Your mission, should you decide to accept it (cue the Mission Impossible! music) is to:
1) Judy Russell asked six questions in her 2014 Keynote address at RootsTech to determine if audience members knew certain family stories about their parents, grandparents and great-grandparents. She demonstrated very well that family stories are lost within three generations if they are not recorded and passed on to later generations.
2) This week, I want you to answer Judy's six questions, but about YOUR own life story, not your ancestors. Here are the questions:
a) What was your first illness as a child?
b) What was the first funeral you attended?
c) What was your favorite book as a child?
d) What was your favorite class in elementary school?
e) What was your favorite toy as a child?
f) Did you learn how to swim, and where did you learn?
3) Tell us in your own blog post, or in a comment to this post, or in a Facebook or Google+ post.
My mother kept a baby book about my early childhood and I’ll use that for some of the questions. I have scanned the pages so the book can be put away safely.
1. My first illness was having Scarlet Fever in September 1959. I was five years old and had just started kindergarten. My mother wrote “Rest and the miracle drugs.” I was thinking that our family was quarantined, but in researching scarlet fever, I find no reference to the need. I do remember the doctor coming to the house, though, and how I hated the tongue depressor, as it seemed he was trying to gag me.
2. The first funeral I attended was when I was nineteen. My maternal grandfather, Tom J. Johnston, died on 11 July 1973, and the funeral was held at the Oak Park Hills Chapel two days later. We were promised that the casket would be closed, but it hadn’t been. What a shock to see a dead person, though he had been made up quite nicely. My youngest sisters, who were nine and seven, were not there, as my parents thought they were too young. I don’t remember details about the funeral, but remember riding on a jump seat in a limousine to the cemetery. The gathering afterwards was at my grandmother’s home and we saw cousins we rarely had seen before. My Aunt June had brought the best tasting lemon meringue pie I had ever eaten.
3. My favorite books as a young child were the Little Bear books by Else Holmelund Minarik with drawings by Maurice Sendak and the Angus books by Marjorie Flack. I loved them so much I bought them for my own daughters to read and enjoy. Later, I was a big fan of biographies in the Childhood of Famous Americans series and I read them all from the school library. Then I discovered mysteries and read everything I could get a hold of: Nancy Drew, Hardy Boys, then the Man From Uncle series.
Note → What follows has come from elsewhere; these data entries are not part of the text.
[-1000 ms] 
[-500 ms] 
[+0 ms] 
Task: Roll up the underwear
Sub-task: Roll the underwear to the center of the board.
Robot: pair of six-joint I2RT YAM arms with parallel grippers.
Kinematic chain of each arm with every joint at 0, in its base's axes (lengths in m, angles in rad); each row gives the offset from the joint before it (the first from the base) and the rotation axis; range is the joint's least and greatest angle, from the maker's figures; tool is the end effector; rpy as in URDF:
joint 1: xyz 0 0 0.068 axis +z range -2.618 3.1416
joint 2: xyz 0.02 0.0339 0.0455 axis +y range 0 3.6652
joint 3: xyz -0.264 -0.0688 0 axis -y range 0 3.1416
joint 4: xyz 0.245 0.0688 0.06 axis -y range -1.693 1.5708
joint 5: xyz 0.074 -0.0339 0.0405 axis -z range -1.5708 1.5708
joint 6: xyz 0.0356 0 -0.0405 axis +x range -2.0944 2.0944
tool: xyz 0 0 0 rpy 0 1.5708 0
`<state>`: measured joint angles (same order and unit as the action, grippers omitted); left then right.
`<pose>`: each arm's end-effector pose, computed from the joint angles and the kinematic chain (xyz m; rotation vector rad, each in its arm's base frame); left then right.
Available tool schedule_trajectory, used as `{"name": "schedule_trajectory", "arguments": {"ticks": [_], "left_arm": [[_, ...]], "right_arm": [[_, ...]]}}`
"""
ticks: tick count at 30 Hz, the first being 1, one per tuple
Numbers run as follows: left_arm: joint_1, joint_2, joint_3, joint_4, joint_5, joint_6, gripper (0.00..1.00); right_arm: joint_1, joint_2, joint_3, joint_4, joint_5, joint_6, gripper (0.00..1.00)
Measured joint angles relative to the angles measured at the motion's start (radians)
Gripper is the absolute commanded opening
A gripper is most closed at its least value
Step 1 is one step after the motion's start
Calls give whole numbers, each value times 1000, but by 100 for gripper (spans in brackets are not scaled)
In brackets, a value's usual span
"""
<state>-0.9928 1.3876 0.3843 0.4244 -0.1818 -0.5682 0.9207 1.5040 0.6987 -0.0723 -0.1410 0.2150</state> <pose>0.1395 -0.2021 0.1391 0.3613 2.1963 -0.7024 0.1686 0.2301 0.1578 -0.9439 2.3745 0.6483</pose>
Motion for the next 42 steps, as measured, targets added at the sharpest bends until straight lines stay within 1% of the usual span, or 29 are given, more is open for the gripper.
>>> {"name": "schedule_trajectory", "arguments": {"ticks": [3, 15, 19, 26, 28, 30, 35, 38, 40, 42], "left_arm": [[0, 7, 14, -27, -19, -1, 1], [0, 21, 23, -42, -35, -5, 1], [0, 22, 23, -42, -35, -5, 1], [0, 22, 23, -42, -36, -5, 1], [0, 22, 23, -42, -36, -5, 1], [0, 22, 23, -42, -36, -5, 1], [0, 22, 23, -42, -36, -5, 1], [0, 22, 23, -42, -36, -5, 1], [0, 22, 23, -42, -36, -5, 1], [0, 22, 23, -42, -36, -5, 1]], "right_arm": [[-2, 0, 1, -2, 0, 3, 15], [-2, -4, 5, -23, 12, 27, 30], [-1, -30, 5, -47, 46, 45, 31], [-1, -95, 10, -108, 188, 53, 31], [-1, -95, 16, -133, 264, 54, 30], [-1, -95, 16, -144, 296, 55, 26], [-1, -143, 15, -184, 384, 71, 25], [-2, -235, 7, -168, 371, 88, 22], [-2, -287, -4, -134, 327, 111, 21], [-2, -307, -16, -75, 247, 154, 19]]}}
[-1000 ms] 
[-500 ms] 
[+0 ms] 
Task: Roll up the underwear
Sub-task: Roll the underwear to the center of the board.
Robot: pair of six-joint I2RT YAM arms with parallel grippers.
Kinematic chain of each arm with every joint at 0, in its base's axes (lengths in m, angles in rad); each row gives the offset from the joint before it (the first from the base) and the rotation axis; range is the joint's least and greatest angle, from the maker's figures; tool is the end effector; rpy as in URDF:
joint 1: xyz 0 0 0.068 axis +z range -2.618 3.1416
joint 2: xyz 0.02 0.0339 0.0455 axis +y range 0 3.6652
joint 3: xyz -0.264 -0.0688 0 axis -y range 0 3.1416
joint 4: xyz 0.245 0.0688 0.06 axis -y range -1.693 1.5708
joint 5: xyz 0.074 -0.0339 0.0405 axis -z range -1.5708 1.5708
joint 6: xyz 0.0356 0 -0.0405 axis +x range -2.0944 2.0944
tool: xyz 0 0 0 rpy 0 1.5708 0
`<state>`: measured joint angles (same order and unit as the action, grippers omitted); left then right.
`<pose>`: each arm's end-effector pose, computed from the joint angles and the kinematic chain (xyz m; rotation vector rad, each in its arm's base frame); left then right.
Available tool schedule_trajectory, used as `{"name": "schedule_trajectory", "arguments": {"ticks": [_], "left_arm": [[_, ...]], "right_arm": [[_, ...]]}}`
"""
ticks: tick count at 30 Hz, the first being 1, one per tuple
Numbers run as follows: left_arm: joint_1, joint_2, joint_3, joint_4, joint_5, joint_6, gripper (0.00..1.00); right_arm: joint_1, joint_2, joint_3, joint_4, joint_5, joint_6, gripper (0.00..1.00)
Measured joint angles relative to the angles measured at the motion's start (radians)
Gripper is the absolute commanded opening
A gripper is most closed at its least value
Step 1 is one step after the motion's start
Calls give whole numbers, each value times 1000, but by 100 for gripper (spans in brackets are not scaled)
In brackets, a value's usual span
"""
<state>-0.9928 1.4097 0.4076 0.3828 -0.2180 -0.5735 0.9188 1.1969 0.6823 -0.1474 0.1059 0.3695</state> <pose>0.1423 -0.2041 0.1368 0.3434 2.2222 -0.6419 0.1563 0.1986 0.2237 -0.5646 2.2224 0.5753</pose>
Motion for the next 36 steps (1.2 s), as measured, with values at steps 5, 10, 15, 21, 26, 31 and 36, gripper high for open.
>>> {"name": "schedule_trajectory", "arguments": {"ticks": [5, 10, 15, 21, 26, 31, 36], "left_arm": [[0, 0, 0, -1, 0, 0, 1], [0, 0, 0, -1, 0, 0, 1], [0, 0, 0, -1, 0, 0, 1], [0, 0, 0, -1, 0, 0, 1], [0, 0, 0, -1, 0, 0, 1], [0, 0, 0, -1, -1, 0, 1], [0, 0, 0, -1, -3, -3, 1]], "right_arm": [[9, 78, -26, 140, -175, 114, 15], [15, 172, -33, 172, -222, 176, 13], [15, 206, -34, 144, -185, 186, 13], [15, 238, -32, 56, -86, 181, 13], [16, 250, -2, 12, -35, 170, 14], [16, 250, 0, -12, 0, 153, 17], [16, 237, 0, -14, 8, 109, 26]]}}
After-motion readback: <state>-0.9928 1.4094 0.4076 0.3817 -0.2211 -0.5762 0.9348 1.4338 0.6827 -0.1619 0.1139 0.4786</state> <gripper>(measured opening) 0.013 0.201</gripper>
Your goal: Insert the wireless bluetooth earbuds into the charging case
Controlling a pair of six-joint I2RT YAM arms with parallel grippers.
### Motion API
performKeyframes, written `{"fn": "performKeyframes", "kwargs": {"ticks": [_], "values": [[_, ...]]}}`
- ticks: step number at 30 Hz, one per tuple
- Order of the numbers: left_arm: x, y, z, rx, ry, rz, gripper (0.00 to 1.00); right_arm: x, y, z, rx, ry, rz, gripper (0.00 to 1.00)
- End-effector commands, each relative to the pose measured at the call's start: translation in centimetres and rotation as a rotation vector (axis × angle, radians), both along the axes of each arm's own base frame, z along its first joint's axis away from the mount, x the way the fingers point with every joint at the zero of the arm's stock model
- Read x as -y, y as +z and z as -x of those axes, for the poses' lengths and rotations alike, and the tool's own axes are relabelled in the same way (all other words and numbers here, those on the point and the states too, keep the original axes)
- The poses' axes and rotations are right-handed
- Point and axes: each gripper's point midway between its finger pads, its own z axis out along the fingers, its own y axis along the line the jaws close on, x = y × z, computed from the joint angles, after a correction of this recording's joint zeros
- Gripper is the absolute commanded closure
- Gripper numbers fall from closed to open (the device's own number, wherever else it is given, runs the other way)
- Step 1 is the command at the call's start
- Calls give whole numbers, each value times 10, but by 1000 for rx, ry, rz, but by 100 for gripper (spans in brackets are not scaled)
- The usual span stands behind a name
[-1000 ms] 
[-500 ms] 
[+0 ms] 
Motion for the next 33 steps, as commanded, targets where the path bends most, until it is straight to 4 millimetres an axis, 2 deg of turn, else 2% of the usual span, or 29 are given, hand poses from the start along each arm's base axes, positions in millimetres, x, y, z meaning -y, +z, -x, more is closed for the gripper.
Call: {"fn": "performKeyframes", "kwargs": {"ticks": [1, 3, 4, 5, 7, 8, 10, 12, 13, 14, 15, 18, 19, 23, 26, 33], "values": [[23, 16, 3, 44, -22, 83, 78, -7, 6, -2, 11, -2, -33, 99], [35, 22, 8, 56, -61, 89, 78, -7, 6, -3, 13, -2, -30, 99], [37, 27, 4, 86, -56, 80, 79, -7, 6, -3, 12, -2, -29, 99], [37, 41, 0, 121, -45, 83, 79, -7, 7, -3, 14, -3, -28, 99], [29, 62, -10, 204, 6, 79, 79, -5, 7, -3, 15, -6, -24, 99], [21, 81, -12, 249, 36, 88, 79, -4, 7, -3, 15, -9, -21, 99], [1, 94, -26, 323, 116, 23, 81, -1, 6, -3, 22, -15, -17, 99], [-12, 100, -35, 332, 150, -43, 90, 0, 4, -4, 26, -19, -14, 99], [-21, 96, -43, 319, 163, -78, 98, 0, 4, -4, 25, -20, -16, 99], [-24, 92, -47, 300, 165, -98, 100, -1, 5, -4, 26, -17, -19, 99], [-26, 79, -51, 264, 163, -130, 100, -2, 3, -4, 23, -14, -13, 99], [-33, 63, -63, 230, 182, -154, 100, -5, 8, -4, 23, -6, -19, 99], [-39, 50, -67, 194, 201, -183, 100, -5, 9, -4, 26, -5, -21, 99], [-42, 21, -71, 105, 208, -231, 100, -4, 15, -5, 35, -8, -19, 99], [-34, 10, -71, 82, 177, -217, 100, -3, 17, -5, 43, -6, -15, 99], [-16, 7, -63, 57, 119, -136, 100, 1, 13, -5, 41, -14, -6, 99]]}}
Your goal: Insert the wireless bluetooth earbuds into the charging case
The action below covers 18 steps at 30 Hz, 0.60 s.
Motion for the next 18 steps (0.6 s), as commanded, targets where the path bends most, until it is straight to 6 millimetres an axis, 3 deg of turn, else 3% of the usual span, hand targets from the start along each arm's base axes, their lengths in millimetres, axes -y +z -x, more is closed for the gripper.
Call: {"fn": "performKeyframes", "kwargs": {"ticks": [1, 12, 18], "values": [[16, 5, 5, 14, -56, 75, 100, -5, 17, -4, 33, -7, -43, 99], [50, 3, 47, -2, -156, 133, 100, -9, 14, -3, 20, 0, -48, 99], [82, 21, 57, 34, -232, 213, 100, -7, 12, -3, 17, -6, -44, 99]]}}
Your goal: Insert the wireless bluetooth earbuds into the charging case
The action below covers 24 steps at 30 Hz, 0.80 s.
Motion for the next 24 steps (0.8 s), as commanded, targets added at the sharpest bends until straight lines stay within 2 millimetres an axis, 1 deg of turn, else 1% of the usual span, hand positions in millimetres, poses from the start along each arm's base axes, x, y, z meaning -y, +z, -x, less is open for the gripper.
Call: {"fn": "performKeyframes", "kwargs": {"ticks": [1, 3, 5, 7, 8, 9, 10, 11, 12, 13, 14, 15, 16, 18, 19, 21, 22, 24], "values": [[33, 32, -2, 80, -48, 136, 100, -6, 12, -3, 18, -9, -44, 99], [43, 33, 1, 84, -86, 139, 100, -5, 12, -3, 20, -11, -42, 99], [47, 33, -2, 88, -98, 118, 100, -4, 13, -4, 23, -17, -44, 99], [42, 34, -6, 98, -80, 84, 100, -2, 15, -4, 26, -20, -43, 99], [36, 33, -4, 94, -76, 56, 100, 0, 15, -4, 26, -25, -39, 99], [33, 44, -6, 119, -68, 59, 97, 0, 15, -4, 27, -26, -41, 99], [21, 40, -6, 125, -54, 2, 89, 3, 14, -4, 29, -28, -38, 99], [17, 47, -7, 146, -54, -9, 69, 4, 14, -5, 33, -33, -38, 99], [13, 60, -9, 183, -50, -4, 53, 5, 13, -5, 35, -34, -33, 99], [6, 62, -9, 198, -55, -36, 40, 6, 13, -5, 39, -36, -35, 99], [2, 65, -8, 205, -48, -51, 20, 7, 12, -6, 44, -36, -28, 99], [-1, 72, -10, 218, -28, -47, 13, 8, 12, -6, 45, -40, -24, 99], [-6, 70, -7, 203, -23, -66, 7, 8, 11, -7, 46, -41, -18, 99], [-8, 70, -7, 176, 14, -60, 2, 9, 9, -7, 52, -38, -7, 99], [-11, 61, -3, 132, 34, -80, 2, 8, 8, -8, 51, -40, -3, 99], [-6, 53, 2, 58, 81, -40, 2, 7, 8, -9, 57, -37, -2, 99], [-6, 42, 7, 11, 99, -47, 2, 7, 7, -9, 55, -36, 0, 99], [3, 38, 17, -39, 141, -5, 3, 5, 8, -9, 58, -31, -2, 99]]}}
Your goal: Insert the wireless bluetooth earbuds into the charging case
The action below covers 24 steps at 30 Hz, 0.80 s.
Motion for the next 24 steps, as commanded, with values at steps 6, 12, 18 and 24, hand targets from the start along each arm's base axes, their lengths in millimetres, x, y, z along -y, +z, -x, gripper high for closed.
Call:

4. My favorite class in elementary school was art. Our classroom teacher had activities for us and once a month the district art teacher came and taught us specific techniques. In intermediate school, I finally got to take art as an elective and did for both 7th and 8th grade. I probably wasn’t as proficient with the technique as other students, but I enjoyed creating art very much. By the end of 10th grade I decided I was not talented enough to take on the more complicated projects and selected other classes as electives. I wish I had a sample of my art. I know my parents saved some but since their deaths, I don't know what happened to them. Perhaps I have some in storage.
5. I didn’t care for dolls but in 5th grade, trolls were introduced and I loved them. My mother found a pattern to make clothes for them out of felt, so none of my trolls were naked anymore. We made troll houses out of cardboard boxes and furniture out of smaller boxes. I even had a troll that fit on the end of my pencil. It was fun to play with their long hair.
6. Ugh, swimming. I finally learned to swim in the summer between 5th and 6th grade. I could play around in shallow pools, but my mother decided we would all really learn to swim. She enrolled us at the high school pool and because I couldn’t swim at all, I was put in the beginner’s class—full of six and seven-year-olds. That was enough motivation for me to learn to swim really fast. In two days I was moved up to a class more my age group. I’m still not very good at swimming. I don’t like to put my face underwater. Some summers we had doughboy pools, and later, our neighbor, the Potters, let us swim in their pool. It was always a treat to go there. But I found sunbathing a lot more fun than swimming.